■ EXERCISE PROMPT
Nothing but the lines from the one containing "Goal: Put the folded" through the one containing "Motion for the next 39", both included, should be given again, each exactly as written below.

■ Records contained in a dataset

-------

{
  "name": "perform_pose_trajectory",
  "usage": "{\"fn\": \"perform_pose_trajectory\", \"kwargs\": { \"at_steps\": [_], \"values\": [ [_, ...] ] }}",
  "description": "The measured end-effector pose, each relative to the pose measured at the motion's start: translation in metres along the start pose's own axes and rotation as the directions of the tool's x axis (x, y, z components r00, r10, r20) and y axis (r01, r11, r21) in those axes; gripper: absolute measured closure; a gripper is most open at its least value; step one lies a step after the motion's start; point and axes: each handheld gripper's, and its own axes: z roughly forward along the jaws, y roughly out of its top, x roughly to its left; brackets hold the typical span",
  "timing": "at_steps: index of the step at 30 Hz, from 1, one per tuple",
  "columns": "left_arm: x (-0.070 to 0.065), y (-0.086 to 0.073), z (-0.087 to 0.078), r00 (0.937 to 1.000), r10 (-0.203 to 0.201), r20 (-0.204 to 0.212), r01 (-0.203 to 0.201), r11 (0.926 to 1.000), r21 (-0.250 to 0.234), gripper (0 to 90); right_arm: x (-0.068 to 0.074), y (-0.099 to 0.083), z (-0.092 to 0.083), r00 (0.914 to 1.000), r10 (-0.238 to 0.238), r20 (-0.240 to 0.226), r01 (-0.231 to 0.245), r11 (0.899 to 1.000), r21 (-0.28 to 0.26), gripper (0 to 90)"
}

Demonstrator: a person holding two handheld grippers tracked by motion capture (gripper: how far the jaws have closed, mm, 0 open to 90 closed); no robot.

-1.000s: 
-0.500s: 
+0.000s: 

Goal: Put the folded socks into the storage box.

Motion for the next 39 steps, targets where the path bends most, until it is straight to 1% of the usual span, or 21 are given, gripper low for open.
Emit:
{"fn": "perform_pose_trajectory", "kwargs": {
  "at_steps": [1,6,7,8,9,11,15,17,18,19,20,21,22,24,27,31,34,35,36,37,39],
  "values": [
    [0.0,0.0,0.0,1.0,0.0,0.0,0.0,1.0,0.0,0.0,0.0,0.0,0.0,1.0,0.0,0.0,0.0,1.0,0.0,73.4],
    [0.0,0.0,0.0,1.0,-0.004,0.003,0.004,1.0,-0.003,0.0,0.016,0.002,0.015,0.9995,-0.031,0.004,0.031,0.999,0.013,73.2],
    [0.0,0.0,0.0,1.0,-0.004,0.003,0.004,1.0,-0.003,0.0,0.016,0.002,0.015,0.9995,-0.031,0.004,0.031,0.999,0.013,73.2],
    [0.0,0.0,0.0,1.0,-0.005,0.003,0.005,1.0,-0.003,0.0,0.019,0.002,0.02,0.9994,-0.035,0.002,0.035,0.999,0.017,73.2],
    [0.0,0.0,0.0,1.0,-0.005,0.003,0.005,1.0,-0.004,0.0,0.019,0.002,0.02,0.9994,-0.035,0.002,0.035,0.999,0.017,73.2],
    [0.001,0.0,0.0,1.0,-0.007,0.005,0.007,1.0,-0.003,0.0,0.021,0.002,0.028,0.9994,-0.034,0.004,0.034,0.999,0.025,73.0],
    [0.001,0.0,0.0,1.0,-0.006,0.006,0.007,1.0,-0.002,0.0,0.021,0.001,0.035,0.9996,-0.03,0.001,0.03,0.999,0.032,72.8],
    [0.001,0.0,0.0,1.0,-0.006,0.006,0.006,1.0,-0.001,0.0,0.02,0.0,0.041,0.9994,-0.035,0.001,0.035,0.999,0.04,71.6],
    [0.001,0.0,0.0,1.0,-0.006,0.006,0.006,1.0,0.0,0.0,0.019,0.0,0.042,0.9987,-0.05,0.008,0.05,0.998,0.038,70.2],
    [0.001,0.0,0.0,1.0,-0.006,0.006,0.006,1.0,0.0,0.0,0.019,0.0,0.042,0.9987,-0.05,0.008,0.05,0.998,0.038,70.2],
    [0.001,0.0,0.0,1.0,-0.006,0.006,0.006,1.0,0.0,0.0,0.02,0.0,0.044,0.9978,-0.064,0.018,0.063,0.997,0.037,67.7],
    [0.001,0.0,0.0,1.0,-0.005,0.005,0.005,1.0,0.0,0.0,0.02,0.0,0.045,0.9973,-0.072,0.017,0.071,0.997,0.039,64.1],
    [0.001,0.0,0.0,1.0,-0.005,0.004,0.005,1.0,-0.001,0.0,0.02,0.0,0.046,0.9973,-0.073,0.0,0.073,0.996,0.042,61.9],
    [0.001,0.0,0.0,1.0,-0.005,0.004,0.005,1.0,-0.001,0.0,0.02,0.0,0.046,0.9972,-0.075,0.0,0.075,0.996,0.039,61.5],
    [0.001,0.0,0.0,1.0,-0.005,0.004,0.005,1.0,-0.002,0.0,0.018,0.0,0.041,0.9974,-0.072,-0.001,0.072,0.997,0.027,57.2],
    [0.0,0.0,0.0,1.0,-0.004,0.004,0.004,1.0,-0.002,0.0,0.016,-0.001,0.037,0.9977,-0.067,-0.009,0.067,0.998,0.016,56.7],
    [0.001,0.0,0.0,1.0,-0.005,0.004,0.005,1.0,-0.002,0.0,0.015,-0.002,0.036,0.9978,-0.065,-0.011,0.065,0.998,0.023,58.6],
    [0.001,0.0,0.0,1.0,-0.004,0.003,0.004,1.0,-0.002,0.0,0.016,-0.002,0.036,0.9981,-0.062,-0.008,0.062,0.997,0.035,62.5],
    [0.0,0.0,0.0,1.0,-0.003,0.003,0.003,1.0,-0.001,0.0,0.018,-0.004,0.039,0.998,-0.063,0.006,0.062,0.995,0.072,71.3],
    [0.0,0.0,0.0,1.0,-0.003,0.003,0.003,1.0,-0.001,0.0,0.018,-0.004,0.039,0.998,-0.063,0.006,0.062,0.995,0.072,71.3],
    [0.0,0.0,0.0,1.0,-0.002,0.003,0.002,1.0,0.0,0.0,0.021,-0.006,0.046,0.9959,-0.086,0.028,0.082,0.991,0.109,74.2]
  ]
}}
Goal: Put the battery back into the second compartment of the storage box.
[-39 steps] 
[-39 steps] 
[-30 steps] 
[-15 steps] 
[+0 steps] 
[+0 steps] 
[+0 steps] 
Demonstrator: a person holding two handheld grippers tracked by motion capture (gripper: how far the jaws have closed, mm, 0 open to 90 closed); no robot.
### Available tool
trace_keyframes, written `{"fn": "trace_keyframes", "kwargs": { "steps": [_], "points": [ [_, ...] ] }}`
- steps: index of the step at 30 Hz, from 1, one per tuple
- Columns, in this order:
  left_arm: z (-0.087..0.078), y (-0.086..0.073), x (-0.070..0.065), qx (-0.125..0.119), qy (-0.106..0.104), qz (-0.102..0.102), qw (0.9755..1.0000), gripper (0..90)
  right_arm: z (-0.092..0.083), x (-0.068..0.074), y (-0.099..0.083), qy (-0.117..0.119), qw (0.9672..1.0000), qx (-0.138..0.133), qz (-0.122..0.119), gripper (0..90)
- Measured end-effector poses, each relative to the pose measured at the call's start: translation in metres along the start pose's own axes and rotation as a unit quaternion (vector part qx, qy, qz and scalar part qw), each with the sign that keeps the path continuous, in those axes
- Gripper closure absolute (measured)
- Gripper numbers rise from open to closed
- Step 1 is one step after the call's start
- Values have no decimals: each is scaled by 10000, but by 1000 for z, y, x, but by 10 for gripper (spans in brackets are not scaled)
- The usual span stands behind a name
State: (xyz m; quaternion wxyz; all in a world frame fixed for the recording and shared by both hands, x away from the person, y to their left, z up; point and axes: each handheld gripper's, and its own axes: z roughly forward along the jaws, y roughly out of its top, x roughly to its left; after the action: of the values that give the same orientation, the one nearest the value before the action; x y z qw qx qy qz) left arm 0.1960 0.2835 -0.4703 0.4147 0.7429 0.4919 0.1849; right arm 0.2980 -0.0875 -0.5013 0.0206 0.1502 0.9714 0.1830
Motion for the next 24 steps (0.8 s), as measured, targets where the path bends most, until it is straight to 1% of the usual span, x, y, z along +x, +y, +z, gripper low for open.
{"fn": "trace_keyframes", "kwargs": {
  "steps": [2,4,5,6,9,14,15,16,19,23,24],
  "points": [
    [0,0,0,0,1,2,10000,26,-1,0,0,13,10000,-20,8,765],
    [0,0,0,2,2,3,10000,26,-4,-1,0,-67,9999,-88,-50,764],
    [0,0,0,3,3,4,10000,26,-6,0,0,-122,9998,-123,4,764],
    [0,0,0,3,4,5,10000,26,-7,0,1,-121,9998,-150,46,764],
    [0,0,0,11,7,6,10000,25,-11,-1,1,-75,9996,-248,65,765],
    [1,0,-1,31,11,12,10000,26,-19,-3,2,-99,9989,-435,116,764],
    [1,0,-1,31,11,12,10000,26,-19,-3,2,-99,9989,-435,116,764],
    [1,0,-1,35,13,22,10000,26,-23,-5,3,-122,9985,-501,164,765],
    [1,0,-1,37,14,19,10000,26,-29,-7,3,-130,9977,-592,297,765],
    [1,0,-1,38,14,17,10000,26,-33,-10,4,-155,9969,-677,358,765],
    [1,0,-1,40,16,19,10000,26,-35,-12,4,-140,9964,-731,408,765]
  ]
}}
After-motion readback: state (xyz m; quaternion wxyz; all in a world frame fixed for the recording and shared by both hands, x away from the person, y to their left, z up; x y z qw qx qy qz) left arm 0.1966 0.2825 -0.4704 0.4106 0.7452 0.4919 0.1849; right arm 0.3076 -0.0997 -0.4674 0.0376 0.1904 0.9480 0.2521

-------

■ RESPONSE BOX
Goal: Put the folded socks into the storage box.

Motion for the next 39 steps, targets where the path bends most, until it is straight to 1% of the usual span, or 21 are given, gripper low for open.

Nothing further is needed to complete the exercise.